World

In rare direct talks, Israeli and Lebanese officials seek way forward

With Israel’s bombardment of Lebanon and widened ground invasion leaving the ceasefire with Iran on shaky ground, Israeli and Lebanese officials were expected to hold rare talks Tuesday in Washington to try to find a way forward.

The meeting would be the first direct, in-person talks in decades between Israel and Lebanon, which do not have diplomatic relations. Israel’s and Lebanon’s ambassadors to Washington were expected to participate. Secretary of State Marco Rubio will also take part, according to the State Department.

But the talks will be largely preparatory, according to a Lebanese official and another person briefed on them, who both requested anonymity to discuss sensitive diplomacy. They are not expected to immediately produce a deal to end the war between Israel and Hezbollah, the Iran-backed Lebanese militia that Israel says its attacks are targeting. Hours before the meeting was to begin, Israel launched airstrikes on southern Lebanon, including one near the main hospital in the town of Tibnin that caused “significant damage” and injured several people, according to Lebanon’s state-run news agency. Other Israeli attacks in southern Lebanon, as well as in the West Bekaa region, killed at least 10 people, the news agency said.

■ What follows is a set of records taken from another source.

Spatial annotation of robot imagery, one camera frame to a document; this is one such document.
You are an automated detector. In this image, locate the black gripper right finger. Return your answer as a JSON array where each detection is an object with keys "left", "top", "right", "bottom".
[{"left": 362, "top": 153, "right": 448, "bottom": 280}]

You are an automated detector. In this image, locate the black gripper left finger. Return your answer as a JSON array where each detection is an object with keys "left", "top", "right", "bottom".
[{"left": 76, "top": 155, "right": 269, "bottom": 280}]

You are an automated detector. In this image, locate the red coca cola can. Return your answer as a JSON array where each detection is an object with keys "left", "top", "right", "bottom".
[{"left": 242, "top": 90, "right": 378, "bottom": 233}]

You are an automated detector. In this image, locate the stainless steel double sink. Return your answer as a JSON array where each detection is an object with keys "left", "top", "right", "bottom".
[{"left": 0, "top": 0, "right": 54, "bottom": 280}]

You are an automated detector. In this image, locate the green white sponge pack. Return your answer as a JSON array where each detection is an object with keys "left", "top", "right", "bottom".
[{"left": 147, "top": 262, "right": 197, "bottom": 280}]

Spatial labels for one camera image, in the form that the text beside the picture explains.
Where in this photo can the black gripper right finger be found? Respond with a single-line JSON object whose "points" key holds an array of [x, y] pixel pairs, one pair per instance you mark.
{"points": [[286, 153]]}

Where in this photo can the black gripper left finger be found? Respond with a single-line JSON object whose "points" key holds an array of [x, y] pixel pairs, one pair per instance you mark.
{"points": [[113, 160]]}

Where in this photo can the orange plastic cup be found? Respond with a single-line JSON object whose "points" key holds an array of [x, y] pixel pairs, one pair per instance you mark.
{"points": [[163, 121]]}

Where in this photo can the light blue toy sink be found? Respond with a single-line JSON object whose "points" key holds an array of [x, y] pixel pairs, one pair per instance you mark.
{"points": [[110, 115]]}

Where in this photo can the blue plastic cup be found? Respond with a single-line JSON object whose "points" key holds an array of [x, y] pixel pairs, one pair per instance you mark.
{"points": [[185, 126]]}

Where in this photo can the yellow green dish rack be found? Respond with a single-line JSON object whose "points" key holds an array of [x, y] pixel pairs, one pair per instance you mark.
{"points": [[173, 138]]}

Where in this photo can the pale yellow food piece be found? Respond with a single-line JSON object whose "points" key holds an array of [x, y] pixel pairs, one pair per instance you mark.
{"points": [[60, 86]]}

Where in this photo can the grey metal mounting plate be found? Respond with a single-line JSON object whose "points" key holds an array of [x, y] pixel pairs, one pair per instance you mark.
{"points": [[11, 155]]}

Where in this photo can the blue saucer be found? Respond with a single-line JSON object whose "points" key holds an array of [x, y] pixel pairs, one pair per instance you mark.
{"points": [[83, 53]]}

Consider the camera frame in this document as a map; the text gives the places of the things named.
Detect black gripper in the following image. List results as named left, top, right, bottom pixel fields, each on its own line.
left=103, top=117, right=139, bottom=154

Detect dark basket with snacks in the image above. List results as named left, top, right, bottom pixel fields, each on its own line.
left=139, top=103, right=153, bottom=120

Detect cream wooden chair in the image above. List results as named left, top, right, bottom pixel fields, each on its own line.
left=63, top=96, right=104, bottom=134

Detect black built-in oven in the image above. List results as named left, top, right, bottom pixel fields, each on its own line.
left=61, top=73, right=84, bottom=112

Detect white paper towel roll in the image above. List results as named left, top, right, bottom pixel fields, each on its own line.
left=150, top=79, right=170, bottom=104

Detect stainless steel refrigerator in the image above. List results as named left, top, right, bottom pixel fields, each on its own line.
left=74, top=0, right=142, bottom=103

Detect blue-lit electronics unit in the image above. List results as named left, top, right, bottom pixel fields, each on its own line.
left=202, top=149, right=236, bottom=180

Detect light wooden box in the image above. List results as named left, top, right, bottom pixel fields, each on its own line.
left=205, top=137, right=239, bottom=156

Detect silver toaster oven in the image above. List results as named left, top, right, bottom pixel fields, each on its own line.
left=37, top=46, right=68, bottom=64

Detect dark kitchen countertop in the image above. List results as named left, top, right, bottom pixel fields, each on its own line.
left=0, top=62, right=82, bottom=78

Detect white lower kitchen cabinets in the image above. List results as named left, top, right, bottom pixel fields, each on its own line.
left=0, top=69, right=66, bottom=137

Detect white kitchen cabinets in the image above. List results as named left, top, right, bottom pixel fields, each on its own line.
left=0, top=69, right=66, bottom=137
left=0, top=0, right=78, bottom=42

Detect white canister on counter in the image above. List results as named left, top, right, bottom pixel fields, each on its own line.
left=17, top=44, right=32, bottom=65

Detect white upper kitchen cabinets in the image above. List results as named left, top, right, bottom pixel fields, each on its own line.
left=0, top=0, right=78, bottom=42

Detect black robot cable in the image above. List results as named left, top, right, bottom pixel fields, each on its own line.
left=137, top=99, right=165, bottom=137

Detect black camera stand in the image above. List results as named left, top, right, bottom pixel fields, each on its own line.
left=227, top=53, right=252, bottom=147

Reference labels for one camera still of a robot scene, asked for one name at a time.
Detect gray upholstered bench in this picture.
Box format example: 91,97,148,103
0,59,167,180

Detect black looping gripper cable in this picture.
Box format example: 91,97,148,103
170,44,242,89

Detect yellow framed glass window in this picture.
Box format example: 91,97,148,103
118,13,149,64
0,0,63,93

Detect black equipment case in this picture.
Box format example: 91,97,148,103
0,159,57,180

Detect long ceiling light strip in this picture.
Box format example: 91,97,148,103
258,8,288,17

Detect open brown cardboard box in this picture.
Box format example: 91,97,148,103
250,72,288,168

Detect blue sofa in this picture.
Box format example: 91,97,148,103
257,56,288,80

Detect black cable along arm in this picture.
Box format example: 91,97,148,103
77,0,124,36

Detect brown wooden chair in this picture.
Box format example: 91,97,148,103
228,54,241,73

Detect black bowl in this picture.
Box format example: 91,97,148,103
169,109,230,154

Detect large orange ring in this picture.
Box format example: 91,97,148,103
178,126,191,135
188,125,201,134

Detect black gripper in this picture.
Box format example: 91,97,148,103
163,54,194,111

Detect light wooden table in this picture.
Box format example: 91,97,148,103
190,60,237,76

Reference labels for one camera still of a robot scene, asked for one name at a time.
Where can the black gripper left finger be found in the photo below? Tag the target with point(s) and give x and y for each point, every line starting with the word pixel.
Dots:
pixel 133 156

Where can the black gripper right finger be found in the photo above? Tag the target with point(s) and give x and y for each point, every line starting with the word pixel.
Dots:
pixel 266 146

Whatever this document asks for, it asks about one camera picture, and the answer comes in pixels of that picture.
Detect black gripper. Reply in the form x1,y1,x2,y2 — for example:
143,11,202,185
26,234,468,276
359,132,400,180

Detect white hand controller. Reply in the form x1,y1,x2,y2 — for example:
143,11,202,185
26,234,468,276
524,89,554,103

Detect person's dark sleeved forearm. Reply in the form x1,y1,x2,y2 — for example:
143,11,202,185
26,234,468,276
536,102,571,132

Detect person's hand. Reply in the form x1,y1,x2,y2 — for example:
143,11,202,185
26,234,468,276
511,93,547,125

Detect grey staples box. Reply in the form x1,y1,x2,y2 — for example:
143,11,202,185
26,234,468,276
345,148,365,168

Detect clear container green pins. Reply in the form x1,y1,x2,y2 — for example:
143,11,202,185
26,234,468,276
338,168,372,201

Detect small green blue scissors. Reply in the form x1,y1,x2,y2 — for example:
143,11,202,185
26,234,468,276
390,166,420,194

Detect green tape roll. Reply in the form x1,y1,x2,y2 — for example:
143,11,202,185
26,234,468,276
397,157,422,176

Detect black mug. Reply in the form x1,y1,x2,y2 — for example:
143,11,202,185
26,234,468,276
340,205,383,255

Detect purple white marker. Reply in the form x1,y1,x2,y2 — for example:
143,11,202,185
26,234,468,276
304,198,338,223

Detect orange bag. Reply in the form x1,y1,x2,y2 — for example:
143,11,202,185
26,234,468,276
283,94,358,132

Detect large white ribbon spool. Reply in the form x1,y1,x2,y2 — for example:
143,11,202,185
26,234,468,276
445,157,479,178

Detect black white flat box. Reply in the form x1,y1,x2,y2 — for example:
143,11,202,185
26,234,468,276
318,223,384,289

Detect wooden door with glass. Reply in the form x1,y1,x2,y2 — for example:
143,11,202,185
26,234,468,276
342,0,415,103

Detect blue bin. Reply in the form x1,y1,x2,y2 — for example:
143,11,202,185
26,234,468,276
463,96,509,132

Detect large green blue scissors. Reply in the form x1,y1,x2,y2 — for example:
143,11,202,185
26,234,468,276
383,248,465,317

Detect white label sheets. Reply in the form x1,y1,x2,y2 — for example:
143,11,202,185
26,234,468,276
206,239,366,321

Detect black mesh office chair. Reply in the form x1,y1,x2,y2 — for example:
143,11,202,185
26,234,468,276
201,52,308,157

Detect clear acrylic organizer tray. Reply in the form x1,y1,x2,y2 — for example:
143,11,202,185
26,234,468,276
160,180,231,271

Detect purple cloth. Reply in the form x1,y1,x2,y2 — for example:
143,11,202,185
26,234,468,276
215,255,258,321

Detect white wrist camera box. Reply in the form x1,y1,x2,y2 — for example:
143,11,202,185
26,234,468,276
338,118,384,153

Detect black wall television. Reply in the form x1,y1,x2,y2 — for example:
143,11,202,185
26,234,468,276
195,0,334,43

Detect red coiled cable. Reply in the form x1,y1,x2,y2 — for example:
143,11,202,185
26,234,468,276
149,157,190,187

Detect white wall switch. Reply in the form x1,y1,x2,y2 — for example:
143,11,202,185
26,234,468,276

Israel and Lebanon remain sharply divided in their aims for the talks. President Joseph Aoun of Lebanon told Italy’s foreign minister, Antonio Tajani, that Lebanon was hoping that a ceasefire would be reached, after which direct negotiations could begin, according to a statement shared by the Lebanese presidency Monday. Aoun said that any long-term solution must entail Israel heeding the growing international calls for it to stop attacking Lebanon.

But Prime Minister Benjamin Netanyahu of Israel has ruled out a ceasefire and said that Israel would not stop its attacks on Lebanon. The aim of the discussions in Washington would be disarming Hezbollah and establishing a lasting peace deal with Lebanon, he has said.

Netanyahu agreed last week to engage in the talks as Iran warned that it could withdraw from the ceasefire unless Israel stopped attacking Lebanon.

The meeting will include Israel’s ambassador to the United States, Yechiel Leiter; his Lebanese counterpart, Nada Hamadeh Moawad; and the U.S. ambassador to Lebanon, Michel Issa.

The war between Hezbollah and Israel reignited last month after Hezbollah fired on Israel in solidarity with Iran. Hezbollah has since launched more than 6,500 rockets, missiles and drones toward Israel, according to the Israeli military. Israel has bombarded Lebanon for weeks in response, displacing more than 1 million people and, according to the Lebanese health ministry, killing more than 2,000 people, including more than 160 children.

Israeli attacks on Lebanon have become a flashpoint in the fragile ceasefire between Iran and the United States. Iran insists that Lebanon is covered by the agreement. Israel and the United States say it isn’t.

Israel sharply escalated its attacks in the hours after the ceasefire was reached last week, killing at least 357 people in Lebanon on Wednesday, according to Lebanese authorities.

Hezbollah’s leader, Naim Kassem, said in a televised speech Monday that Hezbollah categorically rejected Lebanon’s planned talks with Israel. He called on Lebanese authorities to cancel the talks, urging them not to become “a tool of Israel.”

Proceeding with the talks would represent “capitulation and surrender” to a country intent on occupying Lebanon, Kassem said.